[RFC] Adding support #pragma clang loop [no]prefetch() for prefetch


Now, clang implements developer controled prefetching by supporting __builtin_prefetch(). But we found that the clang can directly convert function calls into intrinsics which will have impact on some mid-end optimizations, such as preventing vectorization. In addition, the prefetch distance of the __builtin_prefetch() method is fixed. Here we propose a prefetch pragma to address the shortcomings of the __builtin_prefetch(). In our pragma design, the prefetch distance can be dynamically adjusted according to the value of the VF and it won’t have any side effect on other passes. For example:

// prefetch method 2:
// #pragma clang loop prefetch(a, 1, 16)
for (int i = 0; i < n; ++i) {
  b[i] = a[i];
  // Assume this prefetch distance is just what the program needs.
  // prefetch method 1:
  __builtin_prefetch(&a[i+16], 0, 3);
  1. Loop with prefetch method 1 after loop vectorization (opt -passes=loop-vectorize ...):

    for.body:                                         ; preds = %for.body.preheader, %for.body
      %indvars.iv = phi i64 [ 0, %for.body.preheader ], [ %indvars.iv.next, %for.body ]
      %3 = add nuw nsw i64 %indvars.iv, 16
      %arrayidx4 = getelementptr inbounds i32, i32* %a, i64 %3
      %4 = bitcast i32* %arrayidx4 to i8*
      tail call void @llvm.prefetch.p0i8(i8* nonnull %4, i32 0, i32 3, i32 1)
      %indvars.iv.next = add nuw nsw i64 %indvars.iv, 1
      %exitcond.not = icmp eq i64 %indvars.iv.next, %0
      br i1 %exitcond.not, label %for.cond.cleanup, label %for.body, !llvm.loop !10

    The intrinsic call(@llvm.prefetch.p0()) prevent loop vectorization.

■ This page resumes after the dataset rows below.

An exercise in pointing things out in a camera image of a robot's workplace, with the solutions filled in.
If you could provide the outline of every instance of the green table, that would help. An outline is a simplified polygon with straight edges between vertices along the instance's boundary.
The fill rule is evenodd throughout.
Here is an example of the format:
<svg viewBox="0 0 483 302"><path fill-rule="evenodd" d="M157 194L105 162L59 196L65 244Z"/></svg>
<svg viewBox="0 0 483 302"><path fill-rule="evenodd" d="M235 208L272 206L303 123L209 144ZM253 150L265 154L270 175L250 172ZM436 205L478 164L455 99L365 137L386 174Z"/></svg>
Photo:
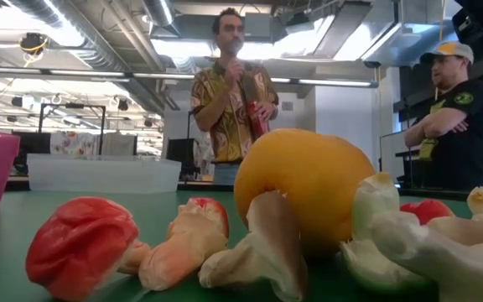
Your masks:
<svg viewBox="0 0 483 302"><path fill-rule="evenodd" d="M190 197L206 196L223 203L229 212L233 247L247 233L236 214L232 193L179 191L157 195L110 195L70 192L13 192L6 193L0 203L0 301L50 301L48 293L31 284L25 274L25 256L34 234L55 208L81 195L99 195L114 200L130 210L141 229L141 240L156 245L165 238L169 222L175 218L177 207ZM420 200L403 197L403 202ZM458 216L470 217L464 202L445 201ZM340 261L309 263L308 301L436 301L436 290L410 296L378 296L361 289ZM117 274L90 301L278 301L267 282L242 289L202 289L196 274L174 289L141 295L138 278Z"/></svg>

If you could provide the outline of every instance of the yellow fruit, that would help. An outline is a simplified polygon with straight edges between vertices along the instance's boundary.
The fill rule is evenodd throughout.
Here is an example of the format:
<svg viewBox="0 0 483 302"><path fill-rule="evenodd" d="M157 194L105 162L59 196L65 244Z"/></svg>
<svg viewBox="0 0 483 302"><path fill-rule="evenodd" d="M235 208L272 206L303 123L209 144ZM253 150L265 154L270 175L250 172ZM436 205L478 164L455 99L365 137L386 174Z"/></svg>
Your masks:
<svg viewBox="0 0 483 302"><path fill-rule="evenodd" d="M357 186L374 174L363 152L342 138L279 129L260 137L241 163L234 184L236 207L247 225L253 198L266 191L286 193L305 254L330 255L351 237Z"/></svg>

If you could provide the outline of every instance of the patterned shirt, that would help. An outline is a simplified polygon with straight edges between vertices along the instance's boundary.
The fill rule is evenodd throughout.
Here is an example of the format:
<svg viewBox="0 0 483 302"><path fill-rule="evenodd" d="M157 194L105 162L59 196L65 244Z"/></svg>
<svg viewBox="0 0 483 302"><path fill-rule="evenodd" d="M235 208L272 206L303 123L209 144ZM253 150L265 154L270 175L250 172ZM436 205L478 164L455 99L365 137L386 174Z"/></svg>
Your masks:
<svg viewBox="0 0 483 302"><path fill-rule="evenodd" d="M215 163L240 162L254 142L251 119L247 114L247 101L272 102L278 105L278 95L271 78L261 65L244 62L246 75L230 93L230 103L210 130ZM211 68L195 75L191 92L191 106L197 114L211 103L226 83L225 69L215 63Z"/></svg>

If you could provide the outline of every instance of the black t-shirt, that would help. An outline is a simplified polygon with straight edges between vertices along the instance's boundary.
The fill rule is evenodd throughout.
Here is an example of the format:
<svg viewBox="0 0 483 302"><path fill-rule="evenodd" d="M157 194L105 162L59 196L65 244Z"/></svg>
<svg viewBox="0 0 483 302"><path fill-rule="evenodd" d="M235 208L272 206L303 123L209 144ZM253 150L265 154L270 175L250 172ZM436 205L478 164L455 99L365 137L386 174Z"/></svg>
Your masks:
<svg viewBox="0 0 483 302"><path fill-rule="evenodd" d="M465 122L469 127L465 132L448 132L432 141L431 160L423 164L423 186L472 190L483 185L483 82L469 80L457 85L434 101L430 110L446 107L467 113Z"/></svg>

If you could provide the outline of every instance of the man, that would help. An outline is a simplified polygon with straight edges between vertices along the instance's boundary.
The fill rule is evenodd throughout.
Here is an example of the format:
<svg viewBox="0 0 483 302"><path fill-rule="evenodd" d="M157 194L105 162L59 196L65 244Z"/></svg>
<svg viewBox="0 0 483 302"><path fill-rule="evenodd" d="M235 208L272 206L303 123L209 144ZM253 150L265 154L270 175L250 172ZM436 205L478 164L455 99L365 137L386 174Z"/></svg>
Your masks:
<svg viewBox="0 0 483 302"><path fill-rule="evenodd" d="M221 57L195 75L191 106L199 129L210 132L214 183L233 185L240 162L257 138L247 104L257 102L257 115L267 123L277 116L278 96L262 66L236 58L243 46L244 28L234 8L221 12L212 32Z"/></svg>
<svg viewBox="0 0 483 302"><path fill-rule="evenodd" d="M424 54L432 64L439 97L405 132L408 147L420 144L423 186L472 190L483 185L483 82L470 80L472 49L458 42L441 44Z"/></svg>

  2. Loop with prefetch method 2 after loop vectorization and loop data prefetch (opt -passes="loop-vectorize,loop-data-prefetch" ...)

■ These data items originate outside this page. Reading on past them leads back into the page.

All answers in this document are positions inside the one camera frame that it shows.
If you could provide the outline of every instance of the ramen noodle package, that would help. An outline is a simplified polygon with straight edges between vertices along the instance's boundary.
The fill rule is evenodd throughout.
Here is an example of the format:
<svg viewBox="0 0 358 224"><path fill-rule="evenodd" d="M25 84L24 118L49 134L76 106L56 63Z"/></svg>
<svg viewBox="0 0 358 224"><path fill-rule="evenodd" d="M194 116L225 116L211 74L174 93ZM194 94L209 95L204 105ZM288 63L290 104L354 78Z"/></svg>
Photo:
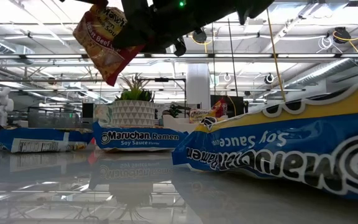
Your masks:
<svg viewBox="0 0 358 224"><path fill-rule="evenodd" d="M66 152L85 149L88 129L16 128L0 130L0 148L9 152Z"/></svg>
<svg viewBox="0 0 358 224"><path fill-rule="evenodd" d="M227 113L227 104L223 98L221 98L218 102L210 110L201 110L194 109L190 111L189 119L190 123L197 123L202 121L205 117L214 117L220 118Z"/></svg>
<svg viewBox="0 0 358 224"><path fill-rule="evenodd" d="M281 177L358 199L358 84L224 121L205 118L174 164Z"/></svg>
<svg viewBox="0 0 358 224"><path fill-rule="evenodd" d="M174 149L188 133L160 127L116 127L93 124L97 145L103 150L158 151Z"/></svg>
<svg viewBox="0 0 358 224"><path fill-rule="evenodd" d="M118 74L142 50L143 45L115 49L112 42L126 24L124 13L116 7L96 5L85 13L74 30L75 39L84 47L107 84L114 86Z"/></svg>

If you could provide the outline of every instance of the white geometric planter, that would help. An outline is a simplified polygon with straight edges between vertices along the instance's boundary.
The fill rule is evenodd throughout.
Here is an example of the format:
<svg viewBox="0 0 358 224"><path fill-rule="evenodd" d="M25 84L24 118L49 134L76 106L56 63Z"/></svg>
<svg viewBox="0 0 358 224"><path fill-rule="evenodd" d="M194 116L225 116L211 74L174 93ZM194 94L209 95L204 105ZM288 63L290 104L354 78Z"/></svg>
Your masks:
<svg viewBox="0 0 358 224"><path fill-rule="evenodd" d="M118 100L111 105L112 125L154 126L154 103Z"/></svg>

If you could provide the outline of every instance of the red ramen package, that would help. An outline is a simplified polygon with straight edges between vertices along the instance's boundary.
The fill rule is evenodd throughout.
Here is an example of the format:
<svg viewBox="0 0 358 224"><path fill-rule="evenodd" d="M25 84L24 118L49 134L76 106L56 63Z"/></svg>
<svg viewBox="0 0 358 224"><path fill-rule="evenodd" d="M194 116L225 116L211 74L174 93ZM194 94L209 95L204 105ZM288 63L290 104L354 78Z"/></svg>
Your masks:
<svg viewBox="0 0 358 224"><path fill-rule="evenodd" d="M194 109L190 111L190 123L202 121L205 117L220 118L227 114L227 104L224 98L221 98L210 110Z"/></svg>
<svg viewBox="0 0 358 224"><path fill-rule="evenodd" d="M112 42L127 20L116 7L104 9L94 5L86 12L74 30L75 39L99 70L103 80L114 86L118 74L143 49L144 45L115 49Z"/></svg>

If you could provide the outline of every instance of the glossy table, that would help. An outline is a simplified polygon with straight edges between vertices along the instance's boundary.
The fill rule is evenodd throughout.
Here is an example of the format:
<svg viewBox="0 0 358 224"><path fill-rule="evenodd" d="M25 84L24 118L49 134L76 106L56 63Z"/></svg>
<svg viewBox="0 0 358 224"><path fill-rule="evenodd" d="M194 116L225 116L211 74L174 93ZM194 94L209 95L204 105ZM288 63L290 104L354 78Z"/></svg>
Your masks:
<svg viewBox="0 0 358 224"><path fill-rule="evenodd" d="M358 202L284 180L193 172L169 152L0 151L0 223L358 223Z"/></svg>

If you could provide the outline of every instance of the white robot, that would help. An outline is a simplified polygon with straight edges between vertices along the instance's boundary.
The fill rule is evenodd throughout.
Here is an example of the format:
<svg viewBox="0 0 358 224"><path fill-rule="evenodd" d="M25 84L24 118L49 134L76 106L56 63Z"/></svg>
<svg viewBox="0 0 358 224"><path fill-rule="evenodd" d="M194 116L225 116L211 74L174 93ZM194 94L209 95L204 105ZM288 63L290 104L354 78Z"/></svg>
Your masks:
<svg viewBox="0 0 358 224"><path fill-rule="evenodd" d="M13 111L13 100L9 99L11 92L9 87L0 87L0 125L6 126L7 112Z"/></svg>

    vector.body:                                      ; preds = %vector.body, %vector.ph
      %indvars.iv = phi i64 [ %indvars.iv.next, %vector.body ], [ 0, %vector.ph ]
      %indvar2 = phi i64 [ %indvar.next3, %vector.body ], [ 0, %vector.ph ]
      %4 = shl nuw nsw i64 %indvar2, 5
      %5 = add nuw nsw i64 %4, 512
      %uglygep4 = getelementptr i8, ptr %a, i64 %5
      %6 = getelementptr inbounds i32, ptr %a, i64 %indvars.iv
      tail call void @llvm.prefetch.p0(ptr %uglygep4, i32 0, i32 3, i32 1)
      %wide.load = load <4 x i32>, ptr %6, align 4, !tbaa !6, !llvm.loop.prefetch !10
      %7 = getelementptr inbounds i32, ptr %6, i64 4
      %wide.load1 = load <4 x i32>, ptr %7, align 4, !tbaa !6, !llvm.loop.prefetch !10
      %8 = getelementptr inbounds i32, ptr %b, i64 %indvars.iv
      store <4 x i32> %wide.load, ptr %8, align 4, !tbaa !6
      %9 = getelementptr inbounds i32, ptr %8, i64 4
      store <4 x i32> %wide.load1, ptr %9, align 4, !tbaa !6
      %indvars.iv.next = add nuw nsw i64 %indvars.iv, 8
      %10 = icmp eq i64 %indvars.iv.next, %3
      %indvar.next3 = add nuw nsw i64 %indvar2, 1
      br i1 %10, label %scalar.ph, label %vector.body, !llvm.loop !11
    !10 = distinct !{i1 true, i32 1, i32 16}

    With prefetch method 2, the loop can be vectorized, and the prefetch distance is adjusted from 16 to 128 according to the VF of loop vectorization.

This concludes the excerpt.